Le duc de Parisis amenait la joie et jetait le deuil partout, on se prenait à lui parce qu'il avait toujours le charme, parce qu'il jouait la passion quand il était à peine amoureux, parce qu'il entr'ouvrait je ne sais quelle perspective toute d'or et de pourpre.

Son ami Saint-Aymour l'emmena un jour à la chasse en Picardie, au château de Montreuil. Il fut très recherché dans les châteaux voisins; c'était à qui lui ferait une hospitalité princière: non seulement on ouvrait sa maison, mais on ouvrait son coeur. Ce fut toute une révolution dans ce pays que la passion ne hante guère, si ce n'est la passion de l'argent.

Octave fut conduit au château de Beaufort, chez la duchesse de Fleury, de la famille du Roi des Halles. Il y avait là une jeune fille, petite-fille de la duchesse, une adorable créature, blonde et pâle, toute à Dieu, qui ne savait rien du monde, parce qu'elle ne lisait que l'Évangile.

La première fois que Mlle Clotilde de Beaufort vit Octave, c'était à dîner, un vrai dîner de château du bon temps, où l'on resta à table quatre heures durant: le temps de jouer deux tragédies au Théâtre-Français, le temps de commencer et de finir une passion au bois de Boulogne; le temps de jouer et perdre sa fortune au club.

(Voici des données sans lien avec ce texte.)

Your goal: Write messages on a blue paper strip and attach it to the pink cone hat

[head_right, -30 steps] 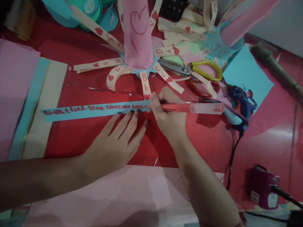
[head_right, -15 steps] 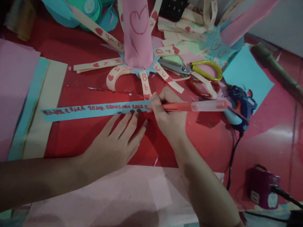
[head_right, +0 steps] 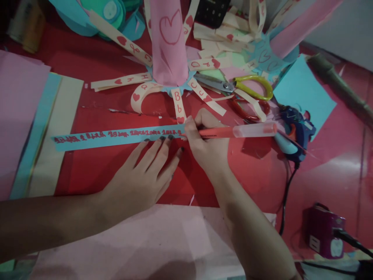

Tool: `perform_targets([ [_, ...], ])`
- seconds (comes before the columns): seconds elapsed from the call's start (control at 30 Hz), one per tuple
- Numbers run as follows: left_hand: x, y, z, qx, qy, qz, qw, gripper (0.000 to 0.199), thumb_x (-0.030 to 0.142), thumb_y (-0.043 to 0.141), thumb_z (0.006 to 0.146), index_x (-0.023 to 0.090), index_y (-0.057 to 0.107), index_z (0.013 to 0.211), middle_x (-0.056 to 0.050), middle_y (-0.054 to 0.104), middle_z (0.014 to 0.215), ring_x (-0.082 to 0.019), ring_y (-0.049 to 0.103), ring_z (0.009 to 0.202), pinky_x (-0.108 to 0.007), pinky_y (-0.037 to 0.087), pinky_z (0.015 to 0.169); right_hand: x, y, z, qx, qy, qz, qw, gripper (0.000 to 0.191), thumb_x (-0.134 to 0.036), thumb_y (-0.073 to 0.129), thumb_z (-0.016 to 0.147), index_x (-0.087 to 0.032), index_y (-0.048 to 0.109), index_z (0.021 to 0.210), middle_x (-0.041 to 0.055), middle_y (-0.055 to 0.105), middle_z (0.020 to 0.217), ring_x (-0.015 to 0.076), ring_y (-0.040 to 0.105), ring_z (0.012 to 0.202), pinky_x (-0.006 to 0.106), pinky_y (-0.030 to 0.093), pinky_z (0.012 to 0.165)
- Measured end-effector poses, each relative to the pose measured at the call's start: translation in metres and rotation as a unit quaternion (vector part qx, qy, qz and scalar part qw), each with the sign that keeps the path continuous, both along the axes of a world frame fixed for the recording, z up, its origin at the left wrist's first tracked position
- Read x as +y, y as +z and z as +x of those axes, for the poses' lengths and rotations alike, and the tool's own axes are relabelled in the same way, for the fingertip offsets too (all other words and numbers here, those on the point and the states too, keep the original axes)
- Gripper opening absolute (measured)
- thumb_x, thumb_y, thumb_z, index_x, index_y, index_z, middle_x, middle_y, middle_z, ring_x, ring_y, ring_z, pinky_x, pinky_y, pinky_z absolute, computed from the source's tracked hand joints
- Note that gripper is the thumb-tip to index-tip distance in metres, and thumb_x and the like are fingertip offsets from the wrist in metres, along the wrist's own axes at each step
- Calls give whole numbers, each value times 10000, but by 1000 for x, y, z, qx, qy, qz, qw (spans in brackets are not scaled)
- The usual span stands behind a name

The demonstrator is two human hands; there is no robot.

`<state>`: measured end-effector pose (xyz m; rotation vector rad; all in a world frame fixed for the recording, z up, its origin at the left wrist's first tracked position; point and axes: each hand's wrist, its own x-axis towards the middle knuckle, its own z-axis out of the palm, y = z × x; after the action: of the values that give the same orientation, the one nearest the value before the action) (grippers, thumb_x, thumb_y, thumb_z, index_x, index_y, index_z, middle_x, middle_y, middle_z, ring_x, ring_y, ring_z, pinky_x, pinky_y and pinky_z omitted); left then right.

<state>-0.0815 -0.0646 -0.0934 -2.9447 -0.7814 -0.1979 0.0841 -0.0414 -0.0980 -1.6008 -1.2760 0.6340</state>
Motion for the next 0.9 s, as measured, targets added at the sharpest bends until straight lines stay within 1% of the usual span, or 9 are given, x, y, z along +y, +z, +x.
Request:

Octave était à côté de Clotilde. La jeune fille croyait jusque-là que la vie était une oeuvre de paix et de patience dans l'esprit de Dieu, entre une mère qu'on aime et des enfants qu'on adore. Elle ne voyait encore le mari que comme un mythe—ou comme un nuage à l'horizon qui lui gâtait presque la sérénité du ciel.

Octave fut pour elle une révélation, parce qu'il lui donna l'amour avec ses regards magnétiques, sa voix d'or et ses contes charmants. Ce fut comme un coup de foudre.

Vers onze heures du soir, quand tout le monde prit congé, M. de Parisis promit de revenir le lendemain. Il s'était pris lui-même à ses piperies. Mlle Clotilde de Beaumont lui apparaissait comme un doux pastel à conquérir. C'était un déjeuner de soleil.

Le lendemain, Clotilde ne pouvait se détacher de la fenêtre, jusqu'à l'heure où elle vit passer un cavalier sur le versant de la montagne, à travers les ramures ça et là dépouillées. La romanesque enfant s'imagina que Parisis lui apportait l'amour.

Il fut charmant, il eut toutes les éloquences pour la mère et la fille. Clotilde pensait déjà qu'il ne quitterait plus le château; mais comme il comprit qu'il ne pourrait parler à la fille sans voir les yeux de la mère, il partit pour toujours.